- _Provided records_:
══════════════════════════════
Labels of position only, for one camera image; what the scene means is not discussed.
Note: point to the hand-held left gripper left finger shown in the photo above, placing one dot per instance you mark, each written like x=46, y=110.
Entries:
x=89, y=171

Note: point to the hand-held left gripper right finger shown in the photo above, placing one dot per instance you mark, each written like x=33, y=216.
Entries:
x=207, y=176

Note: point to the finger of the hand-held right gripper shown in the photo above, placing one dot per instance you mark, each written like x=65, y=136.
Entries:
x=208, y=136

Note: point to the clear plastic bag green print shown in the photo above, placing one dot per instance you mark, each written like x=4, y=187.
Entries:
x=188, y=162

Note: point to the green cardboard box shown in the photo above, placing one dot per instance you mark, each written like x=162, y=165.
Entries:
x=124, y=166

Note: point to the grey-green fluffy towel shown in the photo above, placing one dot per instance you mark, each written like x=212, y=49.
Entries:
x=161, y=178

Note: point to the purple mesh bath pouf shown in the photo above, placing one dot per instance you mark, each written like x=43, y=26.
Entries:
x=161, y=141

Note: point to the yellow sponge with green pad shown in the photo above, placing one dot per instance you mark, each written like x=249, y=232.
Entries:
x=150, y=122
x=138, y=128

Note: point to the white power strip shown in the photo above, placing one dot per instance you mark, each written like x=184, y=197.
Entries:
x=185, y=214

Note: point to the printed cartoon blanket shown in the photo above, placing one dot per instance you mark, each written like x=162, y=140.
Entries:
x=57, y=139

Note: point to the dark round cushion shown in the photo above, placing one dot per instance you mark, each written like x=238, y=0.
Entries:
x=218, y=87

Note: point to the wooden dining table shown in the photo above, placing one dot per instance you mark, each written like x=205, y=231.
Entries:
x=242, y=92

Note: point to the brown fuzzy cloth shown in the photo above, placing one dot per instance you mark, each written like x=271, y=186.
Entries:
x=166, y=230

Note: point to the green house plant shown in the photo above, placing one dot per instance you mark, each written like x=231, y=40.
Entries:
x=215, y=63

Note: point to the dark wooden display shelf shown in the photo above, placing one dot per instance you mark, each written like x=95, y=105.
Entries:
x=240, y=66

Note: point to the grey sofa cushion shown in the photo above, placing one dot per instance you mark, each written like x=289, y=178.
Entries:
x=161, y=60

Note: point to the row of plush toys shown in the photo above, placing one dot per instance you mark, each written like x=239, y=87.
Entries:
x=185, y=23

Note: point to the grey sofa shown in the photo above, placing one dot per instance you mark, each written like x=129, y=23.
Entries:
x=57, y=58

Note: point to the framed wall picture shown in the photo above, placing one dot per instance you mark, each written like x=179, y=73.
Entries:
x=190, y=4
══════════════════════════════
- _The problem_: Set down the records again, exactly.

- _Exercise result_:
Labels of position only, for one camera image; what the scene means is not discussed.
Note: point to the hand-held left gripper left finger shown in the photo above, placing one dot per instance you mark, each written like x=46, y=110.
Entries:
x=89, y=171

Note: point to the hand-held left gripper right finger shown in the photo above, placing one dot per instance you mark, each written like x=33, y=216.
Entries:
x=207, y=176

Note: point to the finger of the hand-held right gripper shown in the photo above, placing one dot per instance you mark, each written like x=65, y=136.
Entries:
x=208, y=136

Note: point to the clear plastic bag green print shown in the photo above, placing one dot per instance you mark, each written like x=4, y=187.
Entries:
x=188, y=162

Note: point to the green cardboard box shown in the photo above, placing one dot per instance you mark, each written like x=162, y=165.
Entries:
x=124, y=166

Note: point to the grey-green fluffy towel shown in the photo above, placing one dot per instance you mark, each written like x=212, y=49.
Entries:
x=161, y=178

Note: point to the purple mesh bath pouf shown in the photo above, placing one dot per instance you mark, each written like x=43, y=26.
Entries:
x=161, y=141

Note: point to the yellow sponge with green pad shown in the photo above, placing one dot per instance you mark, each written like x=249, y=232.
Entries:
x=150, y=122
x=138, y=128

Note: point to the white power strip shown in the photo above, placing one dot per instance you mark, each written like x=184, y=197.
Entries:
x=185, y=214

Note: point to the printed cartoon blanket shown in the photo above, placing one dot per instance you mark, each written like x=162, y=140.
Entries:
x=57, y=139

Note: point to the dark round cushion shown in the photo above, placing one dot per instance you mark, each written like x=238, y=0.
Entries:
x=218, y=87

Note: point to the wooden dining table shown in the photo above, placing one dot per instance you mark, each written like x=205, y=231.
Entries:
x=242, y=92

Note: point to the brown fuzzy cloth shown in the photo above, placing one dot per instance you mark, each written like x=271, y=186.
Entries:
x=166, y=230

Note: point to the green house plant shown in the photo above, placing one dot per instance you mark, each written like x=231, y=40.
Entries:
x=215, y=63

Note: point to the dark wooden display shelf shown in the photo above, placing one dot per instance you mark, each written like x=95, y=105.
Entries:
x=240, y=66

Note: point to the grey sofa cushion shown in the photo above, placing one dot per instance you mark, each written like x=289, y=178.
Entries:
x=161, y=60

Note: point to the row of plush toys shown in the photo above, placing one dot per instance you mark, each written like x=239, y=87.
Entries:
x=185, y=23

Note: point to the grey sofa shown in the photo above, placing one dot per instance you mark, each written like x=129, y=23.
Entries:
x=57, y=58

Note: point to the framed wall picture shown in the photo above, placing one dot per instance you mark, each written like x=179, y=73.
Entries:
x=190, y=4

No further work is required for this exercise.